- [Task objective]
Using the data below, please return every line exactly as given.

╔══

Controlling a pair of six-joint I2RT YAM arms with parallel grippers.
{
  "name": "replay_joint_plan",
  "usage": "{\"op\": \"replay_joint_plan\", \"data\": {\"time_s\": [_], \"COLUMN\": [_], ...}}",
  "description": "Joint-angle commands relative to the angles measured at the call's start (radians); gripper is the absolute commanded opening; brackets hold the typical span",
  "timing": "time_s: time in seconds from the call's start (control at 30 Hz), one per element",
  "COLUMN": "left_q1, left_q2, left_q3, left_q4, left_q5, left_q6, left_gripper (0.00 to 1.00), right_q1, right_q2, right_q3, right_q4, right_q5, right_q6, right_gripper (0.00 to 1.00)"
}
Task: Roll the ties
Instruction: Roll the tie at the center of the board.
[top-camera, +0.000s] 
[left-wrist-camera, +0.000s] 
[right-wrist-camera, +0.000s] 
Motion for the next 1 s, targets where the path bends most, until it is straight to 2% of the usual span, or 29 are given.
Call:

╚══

- [Exercise result]
Controlling a pair of six-joint I2RT YAM arms with parallel grippers.
{
  "name": "replay_joint_plan",
  "usage": "{\"op\": \"replay_joint_plan\", \"data\": {\"time_s\": [_], \"COLUMN\": [_], ...}}",
  "description": "Joint-angle commands relative to the angles measured at the call's start (radians); gripper is the absolute commanded opening; brackets hold the typical span",
  "timing": "time_s: time in seconds from the call's start (control at 30 Hz), one per element",
  "COLUMN": "left_q1, left_q2, left_q3, left_q4, left_q5, left_q6, left_gripper (0.00 to 1.00), right_q1, right_q2, right_q3, right_q4, right_q5, right_q6, right_gripper (0.00 to 1.00)"
}
Task: Roll the ties
Instruction: Roll the tie at the center of the board.
[top-camera, +0.000s] 
[left-wrist-camera, +0.000s] 
[right-wrist-camera, +0.000s] 
Motion for the next 1 s, targets where the path bends most, until it is straight to 2% of the usual span, or 29 are given.
Call:

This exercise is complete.